Each line starting at the one that contains "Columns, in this" and ending at the one that contains "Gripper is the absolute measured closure" must be returned exactly, and the rest of the listing is left out.

# # #

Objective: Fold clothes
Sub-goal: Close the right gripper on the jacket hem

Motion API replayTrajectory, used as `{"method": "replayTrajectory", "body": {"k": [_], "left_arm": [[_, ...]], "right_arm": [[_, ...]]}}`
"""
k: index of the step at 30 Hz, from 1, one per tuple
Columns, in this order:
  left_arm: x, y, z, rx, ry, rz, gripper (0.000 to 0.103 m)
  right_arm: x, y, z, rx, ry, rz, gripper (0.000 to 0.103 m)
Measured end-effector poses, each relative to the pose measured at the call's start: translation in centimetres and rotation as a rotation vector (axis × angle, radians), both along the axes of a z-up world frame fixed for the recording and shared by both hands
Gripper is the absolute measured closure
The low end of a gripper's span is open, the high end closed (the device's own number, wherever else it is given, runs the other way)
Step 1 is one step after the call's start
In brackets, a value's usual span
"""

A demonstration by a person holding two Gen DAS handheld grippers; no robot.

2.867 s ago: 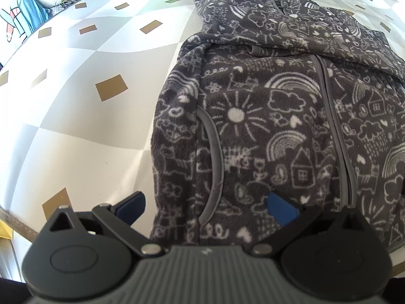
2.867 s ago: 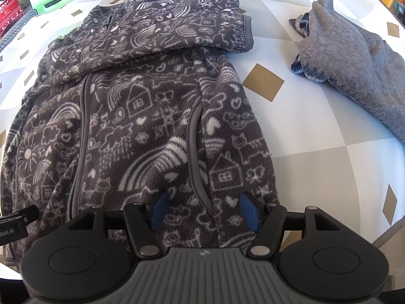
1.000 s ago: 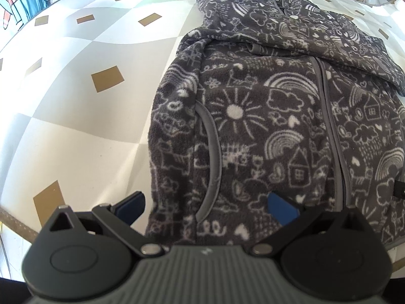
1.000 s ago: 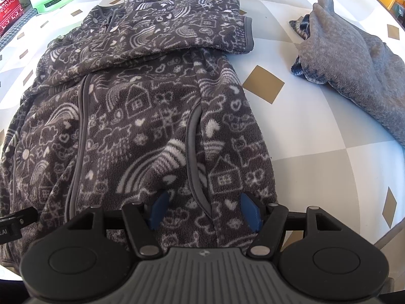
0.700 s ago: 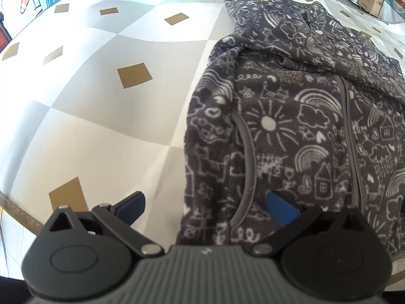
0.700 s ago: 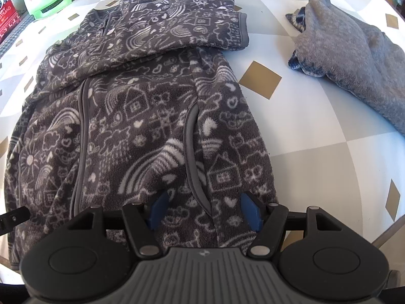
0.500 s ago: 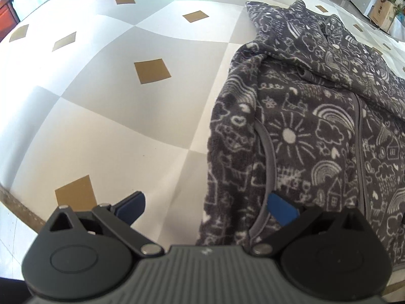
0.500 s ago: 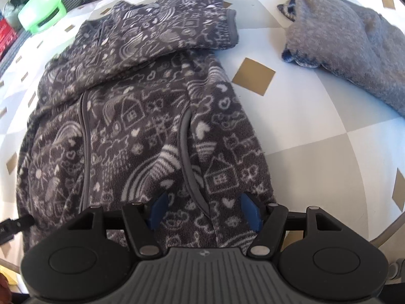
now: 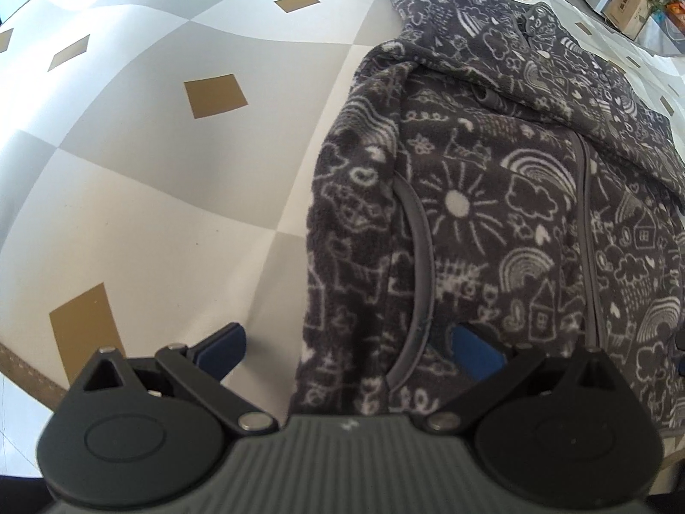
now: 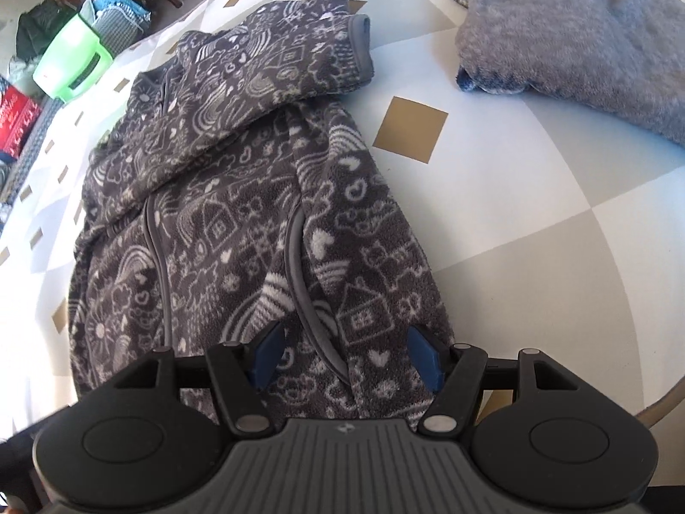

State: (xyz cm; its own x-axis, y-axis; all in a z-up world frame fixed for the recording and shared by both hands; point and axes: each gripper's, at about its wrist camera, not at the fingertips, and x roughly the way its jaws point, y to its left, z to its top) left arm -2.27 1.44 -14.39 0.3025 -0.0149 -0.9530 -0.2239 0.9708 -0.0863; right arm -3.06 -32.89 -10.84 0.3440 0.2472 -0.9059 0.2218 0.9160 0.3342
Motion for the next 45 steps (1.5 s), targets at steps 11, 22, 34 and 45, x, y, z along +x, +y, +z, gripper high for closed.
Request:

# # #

__SOLUTION TO THIS EXERCISE__:
Columns, in this order:
  left_arm: x, y, z, rx, ry, rz, gripper (0.000 to 0.103 m)
  right_arm: x, y, z, rx, ry, rz, gripper (0.000 to 0.103 m)
Measured end-effector poses, each relative to the pose measured at the call's start: translation in centimetres and rotation as a rotation vector (axis × angle, radians), both along the axes of a z-up world frame fixed for the recording and shared by both hands
Gripper is the absolute measured closure

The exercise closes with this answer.